Kristin: Proteção Civil confirma “rajadas de vento de 178 e 179 km/h” em Montalegre que destruíram radar

Está a ser feito um reforço de meios para acompanhar o esforço das autarquias, num processo de regresso à normalidade que “face à dimensão deste fenómeno, irá durar alguns dias”.

Pedro Gonçalves
Janeiro 28, 2026
16:40

A Proteção Civil classificou esta tarde como “muito complexo” o fenómeno meteorológico extremo associado à passagem da depressão Kristin por Portugal continental, sublinhando que foram registadas rajadas de vento que chegaram perto dos 180 quilómetros por hora, e que chegaram mesmo a destruir um radar meteorológico em Montalegre. Em conferência de imprensa, o secretário de Estado da Proteção Civil, Rui Rocha, deixou uma mensagem de agradecimento à população por ter seguido as recomendações das autoridades, mas alertou que, apesar disso, “temos de manter este estado de alerta no nível máximo”, sobretudo devido à forte agitação marítima que continua a afetar a orla costeira.

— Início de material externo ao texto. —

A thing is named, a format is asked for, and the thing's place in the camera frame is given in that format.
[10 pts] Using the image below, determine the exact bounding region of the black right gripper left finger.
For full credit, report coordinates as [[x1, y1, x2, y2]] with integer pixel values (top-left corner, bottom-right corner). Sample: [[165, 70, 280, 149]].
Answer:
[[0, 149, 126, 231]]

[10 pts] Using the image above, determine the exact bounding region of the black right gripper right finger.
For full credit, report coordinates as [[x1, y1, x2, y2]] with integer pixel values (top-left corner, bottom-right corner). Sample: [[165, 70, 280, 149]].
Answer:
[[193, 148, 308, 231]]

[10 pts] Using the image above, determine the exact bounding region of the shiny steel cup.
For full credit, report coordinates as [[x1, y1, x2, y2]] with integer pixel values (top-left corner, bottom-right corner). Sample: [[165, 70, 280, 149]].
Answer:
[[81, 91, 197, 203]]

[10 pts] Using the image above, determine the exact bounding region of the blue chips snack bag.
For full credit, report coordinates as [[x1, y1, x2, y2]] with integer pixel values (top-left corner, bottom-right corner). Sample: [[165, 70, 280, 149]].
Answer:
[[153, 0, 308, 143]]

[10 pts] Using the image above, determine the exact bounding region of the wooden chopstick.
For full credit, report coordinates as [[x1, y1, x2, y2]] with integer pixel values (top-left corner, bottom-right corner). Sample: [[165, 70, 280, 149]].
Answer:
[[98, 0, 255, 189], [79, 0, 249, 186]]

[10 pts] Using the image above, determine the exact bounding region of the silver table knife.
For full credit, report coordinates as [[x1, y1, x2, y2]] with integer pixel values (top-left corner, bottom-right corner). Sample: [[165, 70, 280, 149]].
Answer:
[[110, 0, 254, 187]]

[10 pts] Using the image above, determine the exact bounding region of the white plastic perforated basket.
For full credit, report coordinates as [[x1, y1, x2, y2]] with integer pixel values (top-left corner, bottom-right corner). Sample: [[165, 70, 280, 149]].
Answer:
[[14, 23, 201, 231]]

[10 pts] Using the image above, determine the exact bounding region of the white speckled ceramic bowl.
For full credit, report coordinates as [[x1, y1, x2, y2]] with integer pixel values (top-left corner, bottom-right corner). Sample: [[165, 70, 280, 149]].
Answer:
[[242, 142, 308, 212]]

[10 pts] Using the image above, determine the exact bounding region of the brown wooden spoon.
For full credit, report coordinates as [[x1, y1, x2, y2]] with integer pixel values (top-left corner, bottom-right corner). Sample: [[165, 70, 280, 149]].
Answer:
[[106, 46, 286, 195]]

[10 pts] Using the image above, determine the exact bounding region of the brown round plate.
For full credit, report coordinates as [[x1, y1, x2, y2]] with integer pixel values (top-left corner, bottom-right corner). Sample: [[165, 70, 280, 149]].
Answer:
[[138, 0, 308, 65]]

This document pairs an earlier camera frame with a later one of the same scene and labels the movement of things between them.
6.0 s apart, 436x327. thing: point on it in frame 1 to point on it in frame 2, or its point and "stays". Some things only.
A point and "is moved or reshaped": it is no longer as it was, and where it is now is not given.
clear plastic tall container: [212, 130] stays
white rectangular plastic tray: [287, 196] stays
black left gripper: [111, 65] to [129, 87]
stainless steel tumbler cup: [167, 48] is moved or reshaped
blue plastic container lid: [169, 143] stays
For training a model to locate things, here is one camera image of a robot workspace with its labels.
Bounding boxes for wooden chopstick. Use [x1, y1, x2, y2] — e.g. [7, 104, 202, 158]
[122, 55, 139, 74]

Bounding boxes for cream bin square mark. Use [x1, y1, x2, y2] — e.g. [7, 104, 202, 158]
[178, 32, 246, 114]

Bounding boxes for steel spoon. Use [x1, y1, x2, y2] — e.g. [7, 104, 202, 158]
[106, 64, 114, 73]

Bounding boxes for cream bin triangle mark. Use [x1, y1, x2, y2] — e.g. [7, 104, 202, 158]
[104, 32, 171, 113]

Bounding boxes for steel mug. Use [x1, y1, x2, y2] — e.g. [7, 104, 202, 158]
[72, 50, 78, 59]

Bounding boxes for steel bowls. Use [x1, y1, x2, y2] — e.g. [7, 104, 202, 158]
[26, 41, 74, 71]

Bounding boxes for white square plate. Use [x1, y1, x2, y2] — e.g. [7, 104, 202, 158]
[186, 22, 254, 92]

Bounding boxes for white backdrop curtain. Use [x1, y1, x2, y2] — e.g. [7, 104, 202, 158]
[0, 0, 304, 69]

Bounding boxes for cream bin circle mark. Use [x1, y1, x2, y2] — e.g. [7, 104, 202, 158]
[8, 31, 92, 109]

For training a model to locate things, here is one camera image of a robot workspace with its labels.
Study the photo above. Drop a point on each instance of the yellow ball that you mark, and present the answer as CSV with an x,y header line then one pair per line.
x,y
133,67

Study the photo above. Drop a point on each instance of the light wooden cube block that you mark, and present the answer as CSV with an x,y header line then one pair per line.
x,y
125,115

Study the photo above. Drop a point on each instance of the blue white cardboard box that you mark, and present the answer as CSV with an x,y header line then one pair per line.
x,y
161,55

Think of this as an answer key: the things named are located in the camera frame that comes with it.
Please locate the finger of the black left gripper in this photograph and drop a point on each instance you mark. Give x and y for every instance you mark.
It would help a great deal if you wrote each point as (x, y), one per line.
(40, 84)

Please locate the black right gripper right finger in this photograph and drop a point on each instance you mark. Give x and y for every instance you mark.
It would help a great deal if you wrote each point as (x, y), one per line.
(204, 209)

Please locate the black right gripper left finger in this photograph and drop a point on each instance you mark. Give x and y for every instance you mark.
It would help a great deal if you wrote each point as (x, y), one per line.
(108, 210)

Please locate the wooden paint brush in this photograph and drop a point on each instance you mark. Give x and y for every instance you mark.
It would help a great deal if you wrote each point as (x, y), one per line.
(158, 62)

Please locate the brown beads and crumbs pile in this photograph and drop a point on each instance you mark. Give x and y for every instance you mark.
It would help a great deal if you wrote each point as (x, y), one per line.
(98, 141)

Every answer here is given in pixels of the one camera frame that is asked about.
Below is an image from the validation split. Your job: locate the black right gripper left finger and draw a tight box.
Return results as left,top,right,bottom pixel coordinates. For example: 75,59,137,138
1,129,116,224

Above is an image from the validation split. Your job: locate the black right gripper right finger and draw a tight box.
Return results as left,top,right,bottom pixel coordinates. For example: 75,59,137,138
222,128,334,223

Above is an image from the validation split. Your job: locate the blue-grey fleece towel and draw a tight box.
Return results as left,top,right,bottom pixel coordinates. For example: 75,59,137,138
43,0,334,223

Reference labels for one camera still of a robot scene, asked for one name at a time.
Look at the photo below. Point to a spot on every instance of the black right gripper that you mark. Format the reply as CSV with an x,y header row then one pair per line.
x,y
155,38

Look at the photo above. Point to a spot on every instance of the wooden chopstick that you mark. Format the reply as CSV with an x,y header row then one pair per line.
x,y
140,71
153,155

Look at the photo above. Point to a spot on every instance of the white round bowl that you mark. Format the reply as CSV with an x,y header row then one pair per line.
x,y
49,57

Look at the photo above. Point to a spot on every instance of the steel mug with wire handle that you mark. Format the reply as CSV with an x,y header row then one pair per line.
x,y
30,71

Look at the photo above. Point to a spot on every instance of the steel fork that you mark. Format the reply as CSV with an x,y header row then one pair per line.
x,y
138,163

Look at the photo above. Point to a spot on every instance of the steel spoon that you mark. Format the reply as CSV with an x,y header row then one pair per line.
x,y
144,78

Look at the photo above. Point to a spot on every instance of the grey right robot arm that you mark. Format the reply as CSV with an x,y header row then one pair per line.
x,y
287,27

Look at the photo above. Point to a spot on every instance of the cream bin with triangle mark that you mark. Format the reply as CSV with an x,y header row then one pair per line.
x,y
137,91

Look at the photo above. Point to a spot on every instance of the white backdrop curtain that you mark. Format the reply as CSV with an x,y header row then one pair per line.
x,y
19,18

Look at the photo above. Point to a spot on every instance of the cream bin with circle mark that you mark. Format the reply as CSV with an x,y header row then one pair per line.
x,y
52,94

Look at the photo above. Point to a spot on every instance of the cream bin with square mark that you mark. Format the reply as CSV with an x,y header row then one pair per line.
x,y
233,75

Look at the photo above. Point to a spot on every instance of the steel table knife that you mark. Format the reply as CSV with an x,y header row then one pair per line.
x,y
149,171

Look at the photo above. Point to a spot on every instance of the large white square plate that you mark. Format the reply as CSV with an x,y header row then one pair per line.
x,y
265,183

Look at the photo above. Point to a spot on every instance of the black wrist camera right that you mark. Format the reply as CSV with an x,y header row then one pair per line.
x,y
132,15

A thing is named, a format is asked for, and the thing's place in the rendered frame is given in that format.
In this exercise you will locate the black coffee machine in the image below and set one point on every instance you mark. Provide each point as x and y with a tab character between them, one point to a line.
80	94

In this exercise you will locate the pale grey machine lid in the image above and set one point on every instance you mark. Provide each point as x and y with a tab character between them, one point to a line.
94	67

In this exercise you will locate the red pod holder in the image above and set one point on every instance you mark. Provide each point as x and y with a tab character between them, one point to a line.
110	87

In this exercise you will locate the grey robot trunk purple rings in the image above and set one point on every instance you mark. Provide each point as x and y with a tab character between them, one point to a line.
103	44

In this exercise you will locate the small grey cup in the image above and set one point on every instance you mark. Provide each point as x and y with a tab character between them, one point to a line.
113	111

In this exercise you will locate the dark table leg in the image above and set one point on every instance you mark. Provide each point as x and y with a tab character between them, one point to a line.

Rui Rocha advertiu ainda que o impacto do temporal fragilizou de forma significativa as condições para os próximos dias, em especial devido à “saturação dos terrenos”, o que aumenta o risco de novas ocorrências. “Devemos todos manter um estado de alerta máximo”, reforçou, sublinhando que a resposta à emergência ainda não terminou e que os efeitos do fenómeno se irão prolongar no tempo.

O governante deixou também uma “palavra aos autarcas”, destacando o empenho das câmaras municipais e dos serviços municipais de proteção civil, que mobilizaram todos os meios disponíveis para operações de desobstrução e resposta imediata às ocorrências. Segundo explicou, está a ser feito um reforço de meios para acompanhar o esforço das autarquias, num processo de regresso à normalidade que “face à dimensão deste fenómeno, irá durar alguns dias”.

No que respeita aos serviços essenciais, Rui Rocha indicou que a recuperação da energia elétrica está a decorrer de forma gradual. Cerca de um milhão de portugueses chegaram a ficar sem eletricidade durante o pico do temporal, número que entretanto foi reduzido para aproximadamente 500 mil. O secretário de Estado garantiu que o acompanhamento no terreno vai prosseguir, anunciando deslocações a Leiria ainda hoje e, na quarta-feira, um conjunto de visitas para fazer o ponto de situação dos danos diretamente com os autarcas.

IPMA explica fenómeno e destaca rajadas de vento que destruíram estrutura da estação meteorológica de Montalegre
Do ponto de vista meteorológico, o Instituto Português do Mar e da Atmosfera (IPMA) descreveu o evento como “uma situação rara” de ciclogénese explosiva, que se deslocou a grande velocidade. Segundo o IPMA, tratou-se de um fenómeno comparável à depressão Leslie, caracterizado por uma zona relativamente pequena de vento extremamente intenso associada a um “stream-jet”. O instituto acompanhou a evolução da depressão ao longo da noite e depois hora a hora nos períodos de maior impacto.

Nas estações do IPMA, o valor máximo medido foi de 149 km/h, mas houve registos significativamente superiores. Numa estação da Força Aérea, em Montalegre, foram registadas rajadas de 179 e 178 km/h, tendo a própria estrutura acabado por ser destruída, segundo indicaram as autoridades. De acordo com o IPMA, essa área terá sido a zona provável de entrada da depressão em território continental e o ponto de maior impacto inicial, sendo uma região cujo risco já estava identificado antecipadamente.

A passagem da depressão Kristin provocou, até ao momento, quatro mortes confirmadas em Portugal continental, segundo a Autoridade Nacional de Emergência e Proteção Civil. Três das vítimas mortais registaram-se no concelho de Leiria e uma em Vila Franca de Xira, devido à queda de uma árvore sobre um veículo. Os distritos de Leiria, Coimbra, Santarém e Lisboa foram os mais afetados por um rasto de destruição que incluiu quedas de árvores e estruturas, cortes e condicionamentos de estradas, interrupções em linhas ferroviárias, fecho de escolas e falhas nos serviços de energia, água e comunicações.

Perante este cenário, a Proteção Civil mantém o estado de prontidão especial no nível 4, o mais elevado, em toda a faixa costeira entre Viana do Castelo e Setúbal, estando em vigor avisos meteorológicos vermelhos ao longo de toda a costa continental. As autoridades reiteram o apelo à população para que continue a seguir rigorosamente as recomendações de segurança nos próximos dias.